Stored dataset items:
··········

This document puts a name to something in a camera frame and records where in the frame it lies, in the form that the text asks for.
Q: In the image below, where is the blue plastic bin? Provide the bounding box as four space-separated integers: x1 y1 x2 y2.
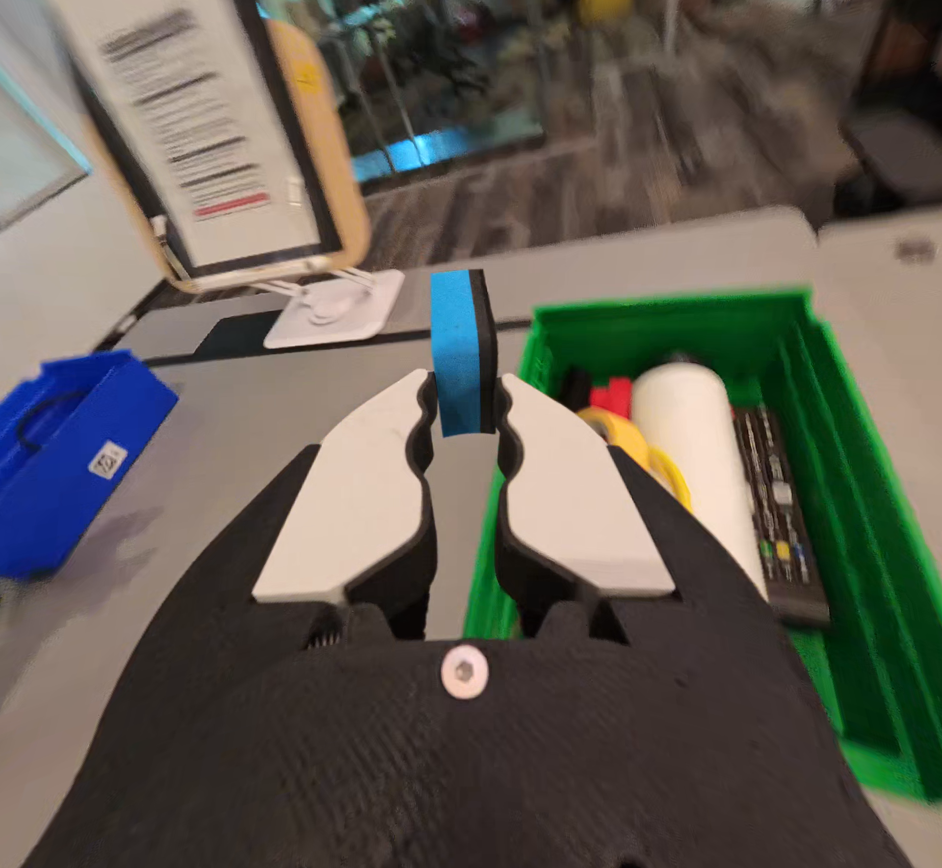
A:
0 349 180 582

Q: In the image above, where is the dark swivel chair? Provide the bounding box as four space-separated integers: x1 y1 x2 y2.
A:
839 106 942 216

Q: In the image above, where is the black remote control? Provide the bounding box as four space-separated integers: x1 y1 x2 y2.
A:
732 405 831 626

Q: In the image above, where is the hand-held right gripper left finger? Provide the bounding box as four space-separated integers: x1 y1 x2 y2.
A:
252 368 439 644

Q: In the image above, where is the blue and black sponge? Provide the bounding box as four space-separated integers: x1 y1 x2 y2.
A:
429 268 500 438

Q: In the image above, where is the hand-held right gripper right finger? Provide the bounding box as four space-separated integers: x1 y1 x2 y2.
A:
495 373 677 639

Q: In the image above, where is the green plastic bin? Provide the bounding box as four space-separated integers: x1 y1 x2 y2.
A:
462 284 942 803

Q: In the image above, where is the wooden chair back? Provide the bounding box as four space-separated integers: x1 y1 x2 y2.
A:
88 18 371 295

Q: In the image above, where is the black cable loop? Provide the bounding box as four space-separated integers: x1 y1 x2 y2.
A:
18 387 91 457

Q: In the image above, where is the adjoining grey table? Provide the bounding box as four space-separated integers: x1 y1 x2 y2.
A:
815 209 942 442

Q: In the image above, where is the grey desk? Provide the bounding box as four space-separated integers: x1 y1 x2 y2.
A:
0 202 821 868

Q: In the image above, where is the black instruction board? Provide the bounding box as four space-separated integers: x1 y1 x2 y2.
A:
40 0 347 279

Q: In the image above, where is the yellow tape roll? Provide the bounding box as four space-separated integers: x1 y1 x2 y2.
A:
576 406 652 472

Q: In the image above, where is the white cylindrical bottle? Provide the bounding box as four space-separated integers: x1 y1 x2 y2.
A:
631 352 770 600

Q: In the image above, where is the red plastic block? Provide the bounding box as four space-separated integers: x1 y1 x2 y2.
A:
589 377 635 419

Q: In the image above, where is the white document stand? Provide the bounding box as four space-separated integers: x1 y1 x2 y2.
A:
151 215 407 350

··········

● **To do**
Exclude the images, then output the data above word for word.

● **Exercise answer**
This document puts a name to something in a camera frame and records where in the frame it lies, in the form that the text asks for.
Q: In the image below, where is the blue plastic bin? Provide the bounding box as four space-separated integers: x1 y1 x2 y2.
A:
0 349 180 582

Q: In the image above, where is the dark swivel chair? Provide the bounding box as four space-separated integers: x1 y1 x2 y2.
A:
839 106 942 216

Q: In the image above, where is the black remote control? Provide the bounding box as four space-separated integers: x1 y1 x2 y2.
A:
732 405 831 626

Q: In the image above, where is the hand-held right gripper left finger? Provide the bounding box as four space-separated integers: x1 y1 x2 y2.
A:
252 368 439 644

Q: In the image above, where is the blue and black sponge? Provide the bounding box as four space-separated integers: x1 y1 x2 y2.
A:
429 268 500 438

Q: In the image above, where is the hand-held right gripper right finger? Provide the bounding box as four space-separated integers: x1 y1 x2 y2.
A:
495 373 677 639

Q: In the image above, where is the green plastic bin? Provide the bounding box as four space-separated integers: x1 y1 x2 y2.
A:
462 284 942 803

Q: In the image above, where is the wooden chair back? Provide the bounding box as four space-separated integers: x1 y1 x2 y2.
A:
88 18 371 295

Q: In the image above, where is the black cable loop? Provide the bounding box as four space-separated integers: x1 y1 x2 y2.
A:
18 387 91 457

Q: In the image above, where is the adjoining grey table? Provide the bounding box as four space-separated integers: x1 y1 x2 y2.
A:
815 209 942 442

Q: In the image above, where is the grey desk? Provide the bounding box as four space-separated integers: x1 y1 x2 y2.
A:
0 202 821 868

Q: In the image above, where is the black instruction board? Provide the bounding box as four space-separated integers: x1 y1 x2 y2.
A:
40 0 347 279

Q: In the image above, where is the yellow tape roll? Provide the bounding box as four space-separated integers: x1 y1 x2 y2.
A:
576 406 652 472

Q: In the image above, where is the white cylindrical bottle? Provide the bounding box as four space-separated integers: x1 y1 x2 y2.
A:
631 352 770 600

Q: In the image above, where is the red plastic block? Provide the bounding box as four space-separated integers: x1 y1 x2 y2.
A:
589 377 635 419

Q: In the image above, where is the white document stand? Provide the bounding box as four space-separated integers: x1 y1 x2 y2.
A:
151 215 407 350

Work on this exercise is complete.